NOW we are talking Chuck!!!!!!! In about 15-20 years professional archery should be a reality. By then maybe I will have advanced enough in my shooting ability to be a real pro........of course I will be 82 years old but I plan to still be kickin` it! :tongue:


----------



## Blinddog (Aug 10, 2005)

I will be 55 in a year and am considering moving into the pro division. I have always believed that turning pro is not about posting the best scores, but conducting yourself in a professional manner both on and off the range. In other words don't do anything that would embarrass your mother. My only concern is not being competitive, the last thing the pro class needs are archers that dilute the class. So I would be interested in hearing what kind of scores would be considered pro quality.


----------



## FV Chuck (Dec 11, 2004)

Blinddog said:


> I will be 55 in a year and am considering moving into the pro division. I have always believed that turning pro is not about posting the best scores, but conducting yourself in a professional manner both on and off the range. In other words don't do anything that would embarrass your mother. My only concern is not being competitive, the last thing the pro class needs are archers that dilute the class. So I would be interested in hearing what kind of scores would be considered pro quality.

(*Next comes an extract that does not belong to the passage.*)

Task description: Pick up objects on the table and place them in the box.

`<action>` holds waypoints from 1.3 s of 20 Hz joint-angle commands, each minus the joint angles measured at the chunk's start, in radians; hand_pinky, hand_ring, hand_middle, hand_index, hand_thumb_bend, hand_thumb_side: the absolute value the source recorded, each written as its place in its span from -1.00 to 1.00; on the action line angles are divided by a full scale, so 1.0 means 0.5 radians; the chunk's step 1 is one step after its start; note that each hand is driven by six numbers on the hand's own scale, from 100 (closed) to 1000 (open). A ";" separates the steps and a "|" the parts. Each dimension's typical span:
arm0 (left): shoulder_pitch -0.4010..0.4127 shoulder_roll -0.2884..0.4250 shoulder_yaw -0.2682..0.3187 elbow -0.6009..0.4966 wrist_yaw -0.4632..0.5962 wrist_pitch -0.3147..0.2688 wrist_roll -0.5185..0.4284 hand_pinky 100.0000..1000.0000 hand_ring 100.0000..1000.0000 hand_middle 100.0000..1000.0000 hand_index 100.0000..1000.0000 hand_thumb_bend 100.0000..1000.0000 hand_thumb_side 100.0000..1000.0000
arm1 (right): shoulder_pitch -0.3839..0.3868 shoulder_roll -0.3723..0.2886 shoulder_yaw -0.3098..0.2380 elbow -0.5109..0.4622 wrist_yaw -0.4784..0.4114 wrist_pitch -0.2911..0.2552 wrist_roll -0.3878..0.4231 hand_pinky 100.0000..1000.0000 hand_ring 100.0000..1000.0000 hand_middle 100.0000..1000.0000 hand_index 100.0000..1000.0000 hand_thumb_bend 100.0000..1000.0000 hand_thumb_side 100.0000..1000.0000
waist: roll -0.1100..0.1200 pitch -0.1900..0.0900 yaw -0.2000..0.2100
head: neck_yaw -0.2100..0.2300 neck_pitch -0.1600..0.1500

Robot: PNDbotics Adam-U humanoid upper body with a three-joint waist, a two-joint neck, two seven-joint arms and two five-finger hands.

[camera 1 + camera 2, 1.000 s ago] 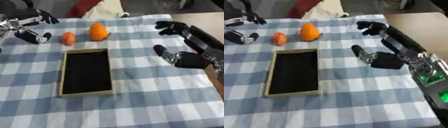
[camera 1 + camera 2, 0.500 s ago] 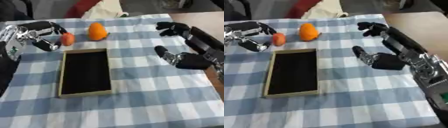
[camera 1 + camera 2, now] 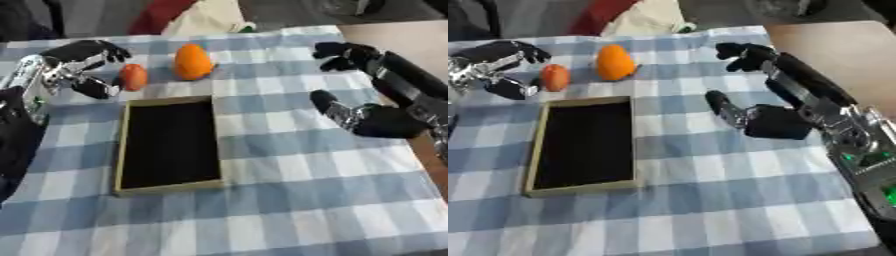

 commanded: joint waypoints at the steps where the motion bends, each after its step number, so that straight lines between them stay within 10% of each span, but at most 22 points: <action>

The first couple things I would say is I'm sure you would be welcome, no matter what you shoot for score. The second is the best way to take a look at what it take to win or where you might place?... go to the NFAA website and look up results. It's all in there and will give you an idea about where you might land in the pack on a good day.

Chuck


----------



## blueglide1 (Jun 29, 2006)

FV Chuck said:


> The first couple things I would say is I'm sure you would be welcome, no matter what you shoot for score. The second is the best way to take a look at what it take to win or where you might place?... go to the NFAA website and look up results. It's all in there and will give you an idea about where you might land in the pack on a good day.
> 
> Chuck


On that note from Chuck,be prepared for the result and I hope your sittin down while reading the results.,LOL


----------